Para a queda de cabelo, Bagatin diz que não é preciso se preocupar, porque ele costuma crescer totalmente depois de um tempo –com exceção de pessoas mais velhas.

Outra manifestação vista em consultórios têm sido vermelhidão e erupções na pele, parecidas com as do sarampo e da rubéola, diz ela, nas extremidades do corpo. “Ainda não sabemos se são resultantes diretamente do vírus, da resposta imune que o corpo dá ou de medicamentos que o indivíduo toma”, diz.

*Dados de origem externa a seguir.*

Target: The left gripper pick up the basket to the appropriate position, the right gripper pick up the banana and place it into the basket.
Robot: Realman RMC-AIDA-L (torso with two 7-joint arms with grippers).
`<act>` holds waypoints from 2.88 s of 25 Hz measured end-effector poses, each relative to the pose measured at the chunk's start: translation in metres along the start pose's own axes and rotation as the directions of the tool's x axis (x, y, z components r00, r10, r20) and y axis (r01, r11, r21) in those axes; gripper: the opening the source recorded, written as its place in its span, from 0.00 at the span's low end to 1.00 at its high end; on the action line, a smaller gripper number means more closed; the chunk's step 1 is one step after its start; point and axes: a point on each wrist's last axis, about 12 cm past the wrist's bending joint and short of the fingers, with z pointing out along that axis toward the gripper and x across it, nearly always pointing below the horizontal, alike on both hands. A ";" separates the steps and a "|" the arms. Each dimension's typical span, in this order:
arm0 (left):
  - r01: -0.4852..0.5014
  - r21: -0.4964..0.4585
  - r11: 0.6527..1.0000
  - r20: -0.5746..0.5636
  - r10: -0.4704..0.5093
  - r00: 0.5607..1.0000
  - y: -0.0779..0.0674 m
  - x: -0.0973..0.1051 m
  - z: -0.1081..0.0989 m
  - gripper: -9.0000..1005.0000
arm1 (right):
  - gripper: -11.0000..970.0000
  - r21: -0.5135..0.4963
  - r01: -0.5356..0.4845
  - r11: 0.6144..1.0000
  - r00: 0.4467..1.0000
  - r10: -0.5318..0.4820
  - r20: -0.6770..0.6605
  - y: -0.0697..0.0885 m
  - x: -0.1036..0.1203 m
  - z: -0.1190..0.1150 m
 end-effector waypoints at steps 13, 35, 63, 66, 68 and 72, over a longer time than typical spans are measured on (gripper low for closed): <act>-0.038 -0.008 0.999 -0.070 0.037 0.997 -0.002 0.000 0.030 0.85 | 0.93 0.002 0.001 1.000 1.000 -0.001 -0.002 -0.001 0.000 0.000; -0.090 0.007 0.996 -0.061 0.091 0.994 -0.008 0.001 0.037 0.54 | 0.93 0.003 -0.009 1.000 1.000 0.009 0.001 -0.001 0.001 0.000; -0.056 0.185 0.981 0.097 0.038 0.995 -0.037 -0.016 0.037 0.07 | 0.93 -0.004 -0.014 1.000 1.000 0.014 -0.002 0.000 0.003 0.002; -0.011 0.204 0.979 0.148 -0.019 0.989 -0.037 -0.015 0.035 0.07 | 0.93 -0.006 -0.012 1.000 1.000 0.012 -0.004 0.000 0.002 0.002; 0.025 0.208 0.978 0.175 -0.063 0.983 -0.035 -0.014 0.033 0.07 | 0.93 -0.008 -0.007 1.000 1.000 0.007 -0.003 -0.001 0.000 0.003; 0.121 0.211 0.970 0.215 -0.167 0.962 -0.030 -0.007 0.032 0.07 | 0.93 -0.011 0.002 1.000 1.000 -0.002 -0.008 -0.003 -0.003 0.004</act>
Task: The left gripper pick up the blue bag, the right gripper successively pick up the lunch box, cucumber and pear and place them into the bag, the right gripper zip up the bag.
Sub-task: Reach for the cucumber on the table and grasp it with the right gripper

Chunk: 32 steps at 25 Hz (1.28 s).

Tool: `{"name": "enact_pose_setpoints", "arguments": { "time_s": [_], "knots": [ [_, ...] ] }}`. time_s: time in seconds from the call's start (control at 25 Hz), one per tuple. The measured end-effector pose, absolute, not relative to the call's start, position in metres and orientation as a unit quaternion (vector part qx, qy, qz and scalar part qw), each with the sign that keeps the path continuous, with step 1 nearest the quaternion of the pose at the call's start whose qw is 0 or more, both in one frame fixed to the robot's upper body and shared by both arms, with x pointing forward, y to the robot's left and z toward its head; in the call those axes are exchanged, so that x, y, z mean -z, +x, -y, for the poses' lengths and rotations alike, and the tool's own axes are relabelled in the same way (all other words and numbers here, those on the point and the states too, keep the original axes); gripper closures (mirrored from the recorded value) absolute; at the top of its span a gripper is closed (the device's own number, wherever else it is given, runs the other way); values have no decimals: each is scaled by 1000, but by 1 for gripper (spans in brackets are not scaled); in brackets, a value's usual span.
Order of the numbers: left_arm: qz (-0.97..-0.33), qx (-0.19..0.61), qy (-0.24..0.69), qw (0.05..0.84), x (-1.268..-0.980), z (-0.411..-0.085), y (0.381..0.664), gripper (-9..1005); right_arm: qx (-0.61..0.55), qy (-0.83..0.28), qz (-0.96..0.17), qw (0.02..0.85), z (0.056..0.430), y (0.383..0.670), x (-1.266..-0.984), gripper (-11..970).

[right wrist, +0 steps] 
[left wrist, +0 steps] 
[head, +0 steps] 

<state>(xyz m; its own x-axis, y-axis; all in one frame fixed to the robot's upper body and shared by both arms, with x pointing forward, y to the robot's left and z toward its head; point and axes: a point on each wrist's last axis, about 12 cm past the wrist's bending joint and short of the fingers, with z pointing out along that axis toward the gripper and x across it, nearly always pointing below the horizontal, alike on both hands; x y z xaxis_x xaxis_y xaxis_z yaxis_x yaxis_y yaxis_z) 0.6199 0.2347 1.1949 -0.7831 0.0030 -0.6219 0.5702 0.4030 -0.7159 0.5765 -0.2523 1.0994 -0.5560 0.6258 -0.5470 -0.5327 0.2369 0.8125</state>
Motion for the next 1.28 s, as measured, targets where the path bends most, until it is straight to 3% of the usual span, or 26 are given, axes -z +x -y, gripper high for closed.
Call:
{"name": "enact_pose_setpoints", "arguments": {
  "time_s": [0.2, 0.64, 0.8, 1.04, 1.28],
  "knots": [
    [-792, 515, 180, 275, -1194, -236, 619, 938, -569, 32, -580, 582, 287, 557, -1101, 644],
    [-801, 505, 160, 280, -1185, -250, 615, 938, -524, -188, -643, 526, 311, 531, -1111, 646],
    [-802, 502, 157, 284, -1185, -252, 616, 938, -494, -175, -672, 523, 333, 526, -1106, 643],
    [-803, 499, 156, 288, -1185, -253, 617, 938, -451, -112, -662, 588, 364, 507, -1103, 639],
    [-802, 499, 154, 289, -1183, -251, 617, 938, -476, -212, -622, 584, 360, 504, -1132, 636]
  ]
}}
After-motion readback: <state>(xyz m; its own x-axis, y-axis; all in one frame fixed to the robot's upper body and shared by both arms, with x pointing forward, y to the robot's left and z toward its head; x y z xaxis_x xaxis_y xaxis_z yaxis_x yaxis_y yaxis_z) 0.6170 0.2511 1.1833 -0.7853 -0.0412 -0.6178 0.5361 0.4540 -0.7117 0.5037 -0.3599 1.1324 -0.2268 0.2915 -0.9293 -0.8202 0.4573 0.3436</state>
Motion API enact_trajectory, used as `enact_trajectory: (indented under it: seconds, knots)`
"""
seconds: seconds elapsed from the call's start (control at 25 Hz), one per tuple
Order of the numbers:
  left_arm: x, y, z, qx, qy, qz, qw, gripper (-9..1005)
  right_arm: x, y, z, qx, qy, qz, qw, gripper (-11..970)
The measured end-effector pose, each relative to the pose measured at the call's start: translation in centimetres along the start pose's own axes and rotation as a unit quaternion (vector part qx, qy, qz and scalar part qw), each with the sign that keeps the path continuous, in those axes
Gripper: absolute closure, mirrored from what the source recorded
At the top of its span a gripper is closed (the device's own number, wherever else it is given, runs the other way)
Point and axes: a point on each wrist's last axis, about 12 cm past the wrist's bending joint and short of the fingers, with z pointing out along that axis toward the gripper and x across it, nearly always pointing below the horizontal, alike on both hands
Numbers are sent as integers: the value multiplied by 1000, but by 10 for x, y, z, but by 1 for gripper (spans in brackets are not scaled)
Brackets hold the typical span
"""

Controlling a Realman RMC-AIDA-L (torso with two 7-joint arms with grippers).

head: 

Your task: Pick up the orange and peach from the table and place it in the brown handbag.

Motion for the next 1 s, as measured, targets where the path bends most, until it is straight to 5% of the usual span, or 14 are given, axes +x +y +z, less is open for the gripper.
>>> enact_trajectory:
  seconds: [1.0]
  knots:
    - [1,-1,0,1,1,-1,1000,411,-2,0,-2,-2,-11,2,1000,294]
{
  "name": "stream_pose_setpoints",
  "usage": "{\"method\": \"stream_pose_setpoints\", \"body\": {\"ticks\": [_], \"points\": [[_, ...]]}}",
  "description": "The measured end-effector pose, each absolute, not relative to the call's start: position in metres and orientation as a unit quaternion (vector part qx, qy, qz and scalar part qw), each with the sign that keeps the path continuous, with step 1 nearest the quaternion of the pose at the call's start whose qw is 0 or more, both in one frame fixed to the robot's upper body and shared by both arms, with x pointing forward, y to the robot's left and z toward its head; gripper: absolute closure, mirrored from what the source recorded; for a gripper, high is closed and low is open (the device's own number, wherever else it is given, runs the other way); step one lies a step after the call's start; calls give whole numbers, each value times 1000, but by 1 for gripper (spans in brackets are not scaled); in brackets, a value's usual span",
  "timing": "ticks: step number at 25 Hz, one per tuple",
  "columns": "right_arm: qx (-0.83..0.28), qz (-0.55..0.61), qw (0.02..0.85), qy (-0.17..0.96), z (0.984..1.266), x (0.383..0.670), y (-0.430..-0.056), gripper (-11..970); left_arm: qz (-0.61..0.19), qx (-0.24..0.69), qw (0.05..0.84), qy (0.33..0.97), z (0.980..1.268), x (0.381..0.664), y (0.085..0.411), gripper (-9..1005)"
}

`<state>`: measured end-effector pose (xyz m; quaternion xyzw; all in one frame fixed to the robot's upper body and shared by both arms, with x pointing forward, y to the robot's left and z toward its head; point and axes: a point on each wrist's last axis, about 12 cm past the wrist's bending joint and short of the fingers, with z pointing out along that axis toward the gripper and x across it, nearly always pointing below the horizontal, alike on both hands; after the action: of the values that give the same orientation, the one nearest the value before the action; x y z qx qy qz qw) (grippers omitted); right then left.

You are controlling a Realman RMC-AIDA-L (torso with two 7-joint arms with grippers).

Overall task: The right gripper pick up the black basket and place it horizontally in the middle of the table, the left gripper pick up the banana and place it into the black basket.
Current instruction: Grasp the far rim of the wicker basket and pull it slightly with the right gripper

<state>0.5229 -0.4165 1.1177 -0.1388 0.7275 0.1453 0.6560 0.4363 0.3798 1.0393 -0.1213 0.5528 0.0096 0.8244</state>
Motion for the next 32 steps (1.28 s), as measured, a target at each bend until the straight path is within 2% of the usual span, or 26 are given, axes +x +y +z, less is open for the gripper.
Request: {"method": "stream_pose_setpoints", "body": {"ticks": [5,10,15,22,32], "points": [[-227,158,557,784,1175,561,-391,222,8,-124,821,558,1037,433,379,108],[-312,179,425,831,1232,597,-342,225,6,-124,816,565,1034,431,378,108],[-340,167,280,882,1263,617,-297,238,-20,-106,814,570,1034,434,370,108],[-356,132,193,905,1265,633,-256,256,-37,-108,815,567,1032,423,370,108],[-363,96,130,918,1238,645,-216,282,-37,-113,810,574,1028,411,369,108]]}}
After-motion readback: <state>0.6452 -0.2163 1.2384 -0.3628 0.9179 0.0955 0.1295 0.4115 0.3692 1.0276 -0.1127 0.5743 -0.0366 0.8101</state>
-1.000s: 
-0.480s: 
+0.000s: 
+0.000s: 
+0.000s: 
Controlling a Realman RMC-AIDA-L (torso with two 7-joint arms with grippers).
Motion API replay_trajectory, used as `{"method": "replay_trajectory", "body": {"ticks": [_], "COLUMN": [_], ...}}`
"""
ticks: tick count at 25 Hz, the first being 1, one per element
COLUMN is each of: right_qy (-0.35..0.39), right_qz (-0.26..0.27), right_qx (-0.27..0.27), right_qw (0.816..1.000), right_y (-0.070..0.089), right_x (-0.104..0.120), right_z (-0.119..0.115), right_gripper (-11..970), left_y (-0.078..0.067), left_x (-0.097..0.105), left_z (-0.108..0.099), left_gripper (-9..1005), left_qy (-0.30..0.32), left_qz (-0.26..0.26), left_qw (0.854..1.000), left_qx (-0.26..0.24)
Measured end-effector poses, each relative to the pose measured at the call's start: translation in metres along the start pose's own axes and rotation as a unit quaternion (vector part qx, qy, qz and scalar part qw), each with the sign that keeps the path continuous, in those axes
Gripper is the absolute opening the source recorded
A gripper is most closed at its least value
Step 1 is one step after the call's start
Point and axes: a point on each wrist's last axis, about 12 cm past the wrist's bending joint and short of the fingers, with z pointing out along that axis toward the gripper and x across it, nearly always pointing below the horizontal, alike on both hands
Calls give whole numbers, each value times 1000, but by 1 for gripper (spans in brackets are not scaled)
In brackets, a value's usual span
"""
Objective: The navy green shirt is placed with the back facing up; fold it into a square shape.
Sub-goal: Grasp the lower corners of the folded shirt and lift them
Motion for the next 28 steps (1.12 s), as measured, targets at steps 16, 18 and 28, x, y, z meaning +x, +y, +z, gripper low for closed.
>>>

Em geral, são coisas que podem ser revertidas, exceto quando pacientes apresentam alguma necrose na pele, que morre, e pode deixar uma cicatriz.

Sintomas apresentados 6 meses após infecção por Covid Estudo analisou 1.733 pacientes que se trataram em Wuhan entre jan. e mai.2020.

Fadiga ou fraqueza muscular: 63% Dificuldade de dormir: 26% Queda de cabelo: 22% Alteração no olfato: 11% Outros: Palpitações, dor no joelho, perda de apetite, alteração no paladar, tontura, diarreia e vômito, dor no peito, dificuldade de engolir, manchas na pele, dor muscular, dor de cabeça, febre baixa Qualquer um dos sintomas anteriores: 76% Fonte: Artigo publicado em 8.jan.21 na revista Lancet.